One of the smartest ways to build wealth is to save regularly and invest in TSX stocks regularly. You don’t need large sums of money to begin investing. Today, there are many low-cost or no-cost trading platforms. That means you don’t need large scale finances to justify the cost of buying a stock or even a portfolio of stocks.
Save and buy stocks regularly
Simply, save 10% or 20% of your income, and you will be amazed at how quickly you can accumulate several thousand dollars to invest. Dollar-cost averaging is a way of regularly building a TSX stock position over time.
Every quarter, you could plan to add to a certain stock. By buying at different points in the market you can avoid timing the market and avoid making risky pricing/valuation bets. If you have a few thousand dollars, here are two smart TSX stocks to consider building a position in today.
A top TSX financial stock
Brookfield Asset Management (TSX:BAM.A)(NYSE:BAM) is great anchor stock in any portfolio. With $750 billion of assets under management, it is one of the largest managers of alternative and real assets (real estate, infrastructure, renewables, etc.) globally. This TSX stock provides a natural diversification hedge because of its diverse array of businesses, sectors, and geographic exposure.
Brookfield looks attractive here for several reasons. Firstly, it has historically utilized bad economic environments to acquire assets at very cheap valuations. It did this in 2009, which helped fuel +17% annual compounded returns for the next 13 years.
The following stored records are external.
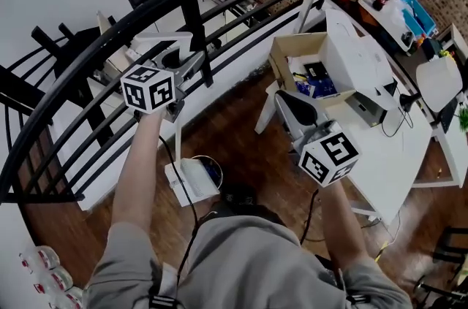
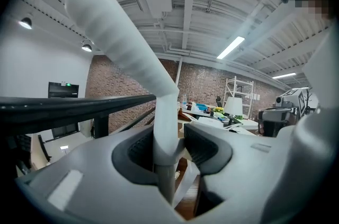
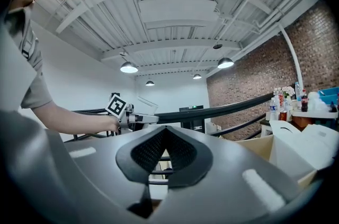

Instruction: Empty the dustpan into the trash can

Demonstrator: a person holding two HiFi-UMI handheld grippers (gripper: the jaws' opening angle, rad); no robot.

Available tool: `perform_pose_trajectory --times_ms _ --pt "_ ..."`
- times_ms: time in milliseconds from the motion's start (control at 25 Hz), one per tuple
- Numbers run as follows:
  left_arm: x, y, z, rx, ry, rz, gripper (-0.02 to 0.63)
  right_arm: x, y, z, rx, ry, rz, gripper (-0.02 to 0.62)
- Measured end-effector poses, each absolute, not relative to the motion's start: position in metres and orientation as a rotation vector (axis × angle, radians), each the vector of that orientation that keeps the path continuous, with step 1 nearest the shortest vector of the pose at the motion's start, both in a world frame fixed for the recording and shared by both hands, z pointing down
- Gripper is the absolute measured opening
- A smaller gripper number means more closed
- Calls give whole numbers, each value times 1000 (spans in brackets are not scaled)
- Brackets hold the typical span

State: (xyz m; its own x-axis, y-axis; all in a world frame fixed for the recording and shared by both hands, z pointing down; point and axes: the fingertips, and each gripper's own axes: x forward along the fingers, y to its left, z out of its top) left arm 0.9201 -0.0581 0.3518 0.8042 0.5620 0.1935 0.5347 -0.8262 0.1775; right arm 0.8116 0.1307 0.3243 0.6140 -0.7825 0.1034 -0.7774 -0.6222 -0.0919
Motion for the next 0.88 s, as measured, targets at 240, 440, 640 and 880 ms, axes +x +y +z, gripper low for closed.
perform_pose_trajectory --times_ms 240,440,640,880 --pt "853 -82 332 2880 865 261 153 775 98 329 -2714 1542 -200 -2" --pt "802 -102 315 2924 782 202 155 745 80 321 -2669 1633 -177 -2" --pt "750 -133 305 2950 674 144 160 708 58 322 -2649 1674 -175 -2" --pt "671 -158 294 2933 692 88 155 640 25 322 -2645 1685 -158 -2"
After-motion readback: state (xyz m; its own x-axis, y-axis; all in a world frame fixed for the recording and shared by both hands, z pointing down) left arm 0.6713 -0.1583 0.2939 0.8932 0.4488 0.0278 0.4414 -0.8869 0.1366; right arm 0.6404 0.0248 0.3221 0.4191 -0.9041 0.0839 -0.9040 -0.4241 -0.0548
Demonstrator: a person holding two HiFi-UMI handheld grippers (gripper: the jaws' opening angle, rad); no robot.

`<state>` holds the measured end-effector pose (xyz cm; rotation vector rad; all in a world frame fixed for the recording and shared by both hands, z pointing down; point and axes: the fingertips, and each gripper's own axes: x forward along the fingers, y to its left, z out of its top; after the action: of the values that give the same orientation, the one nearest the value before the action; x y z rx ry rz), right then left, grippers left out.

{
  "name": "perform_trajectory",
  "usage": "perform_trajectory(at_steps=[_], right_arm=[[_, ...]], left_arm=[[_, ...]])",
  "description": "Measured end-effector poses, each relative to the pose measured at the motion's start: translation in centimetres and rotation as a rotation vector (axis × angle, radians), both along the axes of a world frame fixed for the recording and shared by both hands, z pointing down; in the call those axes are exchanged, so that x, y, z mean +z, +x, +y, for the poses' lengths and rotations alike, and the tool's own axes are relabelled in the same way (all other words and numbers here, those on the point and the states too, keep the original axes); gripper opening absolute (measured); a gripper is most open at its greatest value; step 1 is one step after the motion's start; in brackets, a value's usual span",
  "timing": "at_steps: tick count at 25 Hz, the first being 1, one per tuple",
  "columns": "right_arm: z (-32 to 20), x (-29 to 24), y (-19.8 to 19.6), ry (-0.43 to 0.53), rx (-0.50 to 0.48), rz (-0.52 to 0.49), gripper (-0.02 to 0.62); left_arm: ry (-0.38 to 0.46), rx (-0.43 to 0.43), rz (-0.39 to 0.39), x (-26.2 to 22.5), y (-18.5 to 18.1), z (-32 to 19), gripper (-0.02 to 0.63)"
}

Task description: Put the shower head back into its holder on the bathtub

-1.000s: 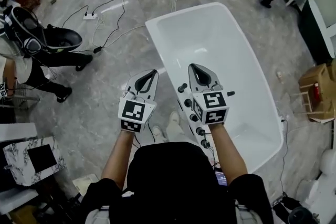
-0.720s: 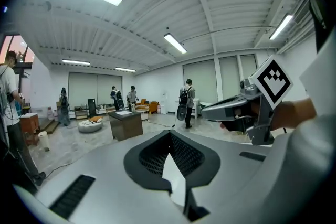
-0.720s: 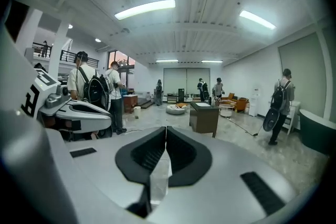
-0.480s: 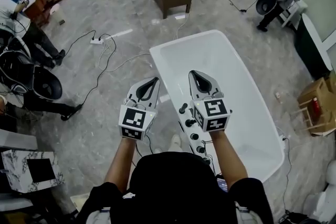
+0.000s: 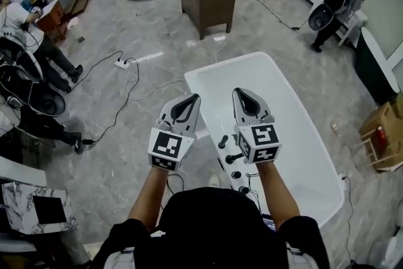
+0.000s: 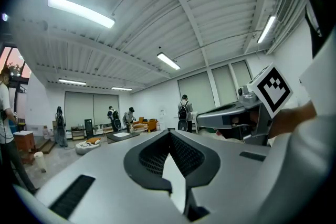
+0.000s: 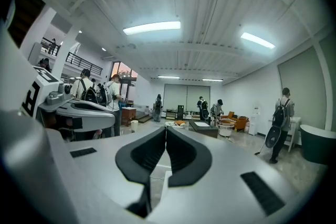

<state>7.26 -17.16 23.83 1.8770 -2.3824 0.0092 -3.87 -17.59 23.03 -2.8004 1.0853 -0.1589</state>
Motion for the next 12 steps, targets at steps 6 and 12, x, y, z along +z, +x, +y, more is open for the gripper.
perform_trajectory(at_steps=[6,12], right_arm=[[0.5,-1.2,-0.1,0.022,0.005,-0.006,0.023],[0.5,-1.1,0.3,0.030,0.013,-0.009,0.023]], left_arm=[[-0.001,0.003,0.027,-1.8,0.2,0.3,0.014],[0.015,0.005,0.008,-2.1,0.3,0.4,0.014]])
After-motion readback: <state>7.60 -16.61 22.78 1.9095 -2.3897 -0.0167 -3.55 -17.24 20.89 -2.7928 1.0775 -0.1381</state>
Secondly, the company is planning to spin out its asset management business from its capital investment business. It will be a more streamlined entity, particularly for accounting purposes. Many analysts believe this action could help unlock significant value for shareholders.
This TSX stock is down 17.7% in 2022. At a nearly 40% discount to its projected plan value, the stock looks like a bargain (so long as it can unlock that value in the public market). Regardless, Brookfield has very smart managers, high-quality assets, and many levers for unlocking growth and value over the coming years. It is a very solid, steady-growth stock to buy and hold for a long time.
A top TSX technology stock
Like Brookfield, Calian Group (TSX:CGY) has an interesting assortment of businesses. It operates in healthcare, training, advanced technologies, and cybersecurity. For years, the company has been a major services provider to the Canadian military. However, it has significantly diversified its customer base in the past three years.
Since 2020, the company has been focused on accelerating growth and profitability. Earnings per share has been growing at a 23% annual compounded growth rate. Likewise, net earnings margins have improved from the 5% range closer to 8%.
Last quarter, it delivered record gross margins of 30% and it saw earnings per share rise 11% to $1.47. Calian has a cash-rich balance sheet that it can continue to deploy into smart, diversifying acquisitions.
Given geopolitical challenges across the world, it should see a nice uptick in military spending for its training and technology services. This TSX stock pays a near 2% dividend. It only trades for a modest price-to-earnings ratio of 13. For a combination of high-teens growth, a nice dividend, and a cheap valuation, Calian is a great TSX growth stock to consider buying today.